Typically the boys at Grieb & Benzinger make their luxury project watches out of historical movements such as a 100 year old Patek Philippe minute repeater or split second chronograph. For the Blue Merit they have endeavored to use a much more modern movement taken out of an A. Lange & Sohne Tourbillon Pour le Merite. So yes, a limited edition Tourbillon Pour le Merite watch from the mid 1990s was essentially sacrificed for this Benzinger-esque transformation. Was it worth it?
A little history first. The modern A. Lange & Sohne brand as we know it returned to the world in 1994 after a several decade hiatus thanks to communism coming to the eastern part of Germany. The highest-end highlight of their debut collection was the limited edition Tourbillon Pour le Merite reference 701.005. Only 50 pieces were produced in platinum from about 1994 to 1998 and it had a price of about $110,000 when new. Lange is one of those few modern brands whose products can actually appreciate in value during the lifetime of the owner. So if you wanted to get a Tourbillon Pour le Merite today it would certainly cost you a lot more than $110,000.
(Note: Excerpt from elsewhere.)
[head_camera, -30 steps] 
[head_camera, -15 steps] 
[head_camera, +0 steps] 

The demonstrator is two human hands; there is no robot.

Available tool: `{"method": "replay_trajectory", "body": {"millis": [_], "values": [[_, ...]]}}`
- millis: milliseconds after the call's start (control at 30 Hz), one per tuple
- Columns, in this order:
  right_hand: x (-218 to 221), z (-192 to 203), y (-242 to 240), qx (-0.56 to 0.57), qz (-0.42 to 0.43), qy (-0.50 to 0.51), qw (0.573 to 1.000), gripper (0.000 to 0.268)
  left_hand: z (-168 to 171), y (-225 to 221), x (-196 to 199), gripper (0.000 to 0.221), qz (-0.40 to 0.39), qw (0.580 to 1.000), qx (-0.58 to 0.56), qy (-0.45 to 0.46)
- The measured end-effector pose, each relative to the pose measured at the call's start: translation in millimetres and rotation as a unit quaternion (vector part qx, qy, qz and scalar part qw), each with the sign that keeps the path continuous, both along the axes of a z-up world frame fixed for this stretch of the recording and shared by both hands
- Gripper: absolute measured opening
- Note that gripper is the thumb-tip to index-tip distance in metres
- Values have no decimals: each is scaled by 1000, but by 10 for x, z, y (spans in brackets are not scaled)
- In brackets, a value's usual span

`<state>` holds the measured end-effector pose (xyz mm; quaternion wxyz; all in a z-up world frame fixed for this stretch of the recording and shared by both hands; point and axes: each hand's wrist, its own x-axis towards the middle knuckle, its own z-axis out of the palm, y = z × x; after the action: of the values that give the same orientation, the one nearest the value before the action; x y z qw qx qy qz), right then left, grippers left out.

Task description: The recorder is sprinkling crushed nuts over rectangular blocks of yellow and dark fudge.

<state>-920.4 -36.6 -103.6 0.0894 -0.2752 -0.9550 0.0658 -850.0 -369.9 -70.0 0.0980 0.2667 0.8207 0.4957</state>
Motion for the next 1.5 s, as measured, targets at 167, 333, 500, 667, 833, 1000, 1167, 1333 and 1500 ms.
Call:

Grieb & Benzinger got their hands on one or it was probably a client who gave them the Tourbillon Pour le Merite and ask them to have fun with it. The first thing they did was remove the Lange caliber L902.0 movement from the case and then proceeded to completely take it apart. While the original watch has a 38.5mm wide case in platinum, the Blue Merit uses a new case (also in platinum) that is 41mm wide - which is actually on the smaller side for Grieb & Benzinger timepieces.